Many of the algorithms that employed will be that of collaborative filtering which often are used in recommender systems to give recommendations of products, movies, shows etc. However, in this case the recommendation will either be players that are similar. Biographical information will be used along with stats to determine how similar to players are.


Variables Table
Name Description
n number of unique stats we are analyzing
p number of players
v number of values for the stats (includes stats over years)
u undermined stats for a given player
Pt prediction time of all players and all of their stats
Lt learning time used by the algorithm to build a dataset in order to determine predictions

Similarity Measures

Jaccard Similarity
A statistic used for comparing the similarity and diversity of sample sets of individual player stats.
Pearson Correlation Coefficient
Measures how well two stats fit on a straight line
Adjusted Cosine Similarity
Treat stats for each player as vectors in n-dimensional space (n = number of players) and determine the angle between the two vectors. Important Adjustment - weight all values with the average of each stat for that particular year as year to year factors change.

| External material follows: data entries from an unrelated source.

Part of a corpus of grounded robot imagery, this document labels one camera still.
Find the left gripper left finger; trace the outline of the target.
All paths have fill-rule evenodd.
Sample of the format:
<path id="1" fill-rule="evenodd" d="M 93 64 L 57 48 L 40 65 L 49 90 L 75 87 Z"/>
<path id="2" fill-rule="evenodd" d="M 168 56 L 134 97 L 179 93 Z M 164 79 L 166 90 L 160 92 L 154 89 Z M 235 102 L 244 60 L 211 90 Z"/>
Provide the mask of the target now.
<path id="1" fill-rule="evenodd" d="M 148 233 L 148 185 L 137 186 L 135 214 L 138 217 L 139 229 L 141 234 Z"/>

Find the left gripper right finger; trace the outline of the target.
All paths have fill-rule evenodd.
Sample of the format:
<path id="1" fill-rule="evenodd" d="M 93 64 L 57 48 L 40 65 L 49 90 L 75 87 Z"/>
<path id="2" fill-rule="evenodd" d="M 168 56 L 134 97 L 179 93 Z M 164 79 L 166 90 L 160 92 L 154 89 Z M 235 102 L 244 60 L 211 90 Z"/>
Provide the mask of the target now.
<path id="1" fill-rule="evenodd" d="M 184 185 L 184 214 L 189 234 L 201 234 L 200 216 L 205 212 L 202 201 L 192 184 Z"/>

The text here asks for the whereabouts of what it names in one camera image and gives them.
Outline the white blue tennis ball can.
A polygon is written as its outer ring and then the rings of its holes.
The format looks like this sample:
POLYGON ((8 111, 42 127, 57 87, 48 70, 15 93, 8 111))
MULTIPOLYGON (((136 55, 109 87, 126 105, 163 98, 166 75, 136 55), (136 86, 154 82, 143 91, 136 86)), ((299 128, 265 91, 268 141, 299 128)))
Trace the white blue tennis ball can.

The table belows some of the algorithms that will be used to create a hybrid between memory and model based collaborative filtering.

Algorithms Table
Name Description Performance Use Case
K Nearest Neighbors Training phase stores only feature vectors. Classification phase assigns labels which is most frequent among the k training samples nearest to the query point. TBD Very simplistic uses lazy learning
Slope One Item-based collaborative filtering. Lt = pn 2, Pt = (n-x) Simple to use

Potential Problems

This entire approach of collaborative filtering might produce poor predictions.


  • Look up the Curse of dimensionality when choosing which stats and what distance algorithm to use. Most often not euclidean.